Mehr Gewinn durch Steuersenkung
Vielen Vertretern der Links- und Halblinksparteien scheint die Erkenntnis abzugehen, dass etwa eine schlichte Erhöhung der Erbschaftssteuersätze die „Einnahmeprobleme“ des Staates nicht löst, sondern verschlimmert. Denn wird die Fortexistenz von Unternehmen gefährdet, drohen Einnahmeausfälle bei allen anderen Steuern. Zudem muss natürlich verhindert werden, dass die betroffenen Steuerpflichtigen Deutschland verlassen. Finanzwissenschaftler haben sogar durchgerechnet, dass eher eine Senkung der Erbschaftssteuer samt generösen Stundungsmodellen in Richtung einer niedrigeren Flat-Tax für den Staat gewinnbringender wäre als eine Anhebung unter den obwaltenden Bedingungen. Aber darüber wollen die Steuererhöhungsfanatiker natürlich nicht nachdenken. Denn wie will man das seinem Wählerpublikum bloß verkaufen? Optisch hohe unerfüllbare Sätze suggerieren schlicht mehr „Gerechtigkeit“ als niedrige erfüllbare Steuerforderungen.

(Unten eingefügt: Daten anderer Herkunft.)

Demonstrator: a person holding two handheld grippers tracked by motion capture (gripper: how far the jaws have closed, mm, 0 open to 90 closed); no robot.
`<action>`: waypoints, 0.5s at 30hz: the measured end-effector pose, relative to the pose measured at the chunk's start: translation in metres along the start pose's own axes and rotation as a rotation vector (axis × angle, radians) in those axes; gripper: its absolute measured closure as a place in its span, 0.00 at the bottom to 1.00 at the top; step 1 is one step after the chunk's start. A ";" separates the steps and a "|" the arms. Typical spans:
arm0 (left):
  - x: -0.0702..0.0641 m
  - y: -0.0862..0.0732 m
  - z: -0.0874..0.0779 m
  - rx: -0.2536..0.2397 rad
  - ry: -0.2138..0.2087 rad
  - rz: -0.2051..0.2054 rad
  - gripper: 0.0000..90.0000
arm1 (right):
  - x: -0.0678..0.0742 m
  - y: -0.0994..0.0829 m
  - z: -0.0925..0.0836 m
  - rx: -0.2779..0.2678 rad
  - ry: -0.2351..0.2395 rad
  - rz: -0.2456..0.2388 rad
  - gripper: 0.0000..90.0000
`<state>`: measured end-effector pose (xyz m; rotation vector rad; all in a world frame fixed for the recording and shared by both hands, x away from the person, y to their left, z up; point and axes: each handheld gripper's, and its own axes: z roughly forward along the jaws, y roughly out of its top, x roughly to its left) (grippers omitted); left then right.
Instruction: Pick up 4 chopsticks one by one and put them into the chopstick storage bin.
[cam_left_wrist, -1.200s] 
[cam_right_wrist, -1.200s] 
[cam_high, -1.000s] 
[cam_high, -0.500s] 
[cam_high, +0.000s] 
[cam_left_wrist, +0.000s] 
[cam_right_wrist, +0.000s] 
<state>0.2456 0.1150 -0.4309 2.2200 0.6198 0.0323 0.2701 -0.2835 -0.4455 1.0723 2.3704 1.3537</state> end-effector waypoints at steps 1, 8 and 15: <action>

Um (noch) mehr Steuereinnahmen zu generieren, ohne die Wirtschaft zu schwächen, ist das Drehen an der Steuersatzschraube der falsche Weg. Stattdessen muss man an das Mit- und Gegeneinander von Steuer- und Sozialsystem heran. Das hält etwa viele Bürgergeldempfänger in der „Stütze“ gefangen. Denn was hilft ihnen die Aufnahme von Arbeit oder eine Ausweitung der Arbeitszeit, wenn die Entzugsrate bei Sozialtransfers ihnen den Zusatzertrag hintenherum wieder abnimmt? Eine Reform hier würde Wunder bewirken: Bei den Unternehmern, die in vielen Branchen händeringend Mitarbeiter suchen; bei den Sozialempfängern selbst, die von selbstverdientem Geld besser leben könnten; beim Staat, der dann mit mehr Steuereinnahmen rechnen kann und Sozialausgaben einspart; bei Ökonomen, die sich davon eine Dämpfung der demografischen Belastung versprechen und mehr Wachstum erhoffen.
Komplexe, aber wirksame Reformen
Und es gib auch längst ein Konzept dafür: die negative Einkommensteuer! Steuer- und Sozialsysteme müssten aufeinander abgestimmt und in der Hand einer Behörde – etwa den Finanzämtern – gebündelt und austariert werden, damit Be- und Entlastungen gleichmäßig erfolgen. Mehrarbeit lohnt sich dann. Solche Reformen sind hochwirksam, aber komplex und schwer zu verkaufen, weil sie sich nicht für ein PR-Happening eignen. Es bräuchte von der Politik schon Mut, diesen Weg zu gehen. Forderungen nach Steuererhöhungen fallen da natürlich leichter – und überzeugen die Claqueure im eigenen Fanclub sofort.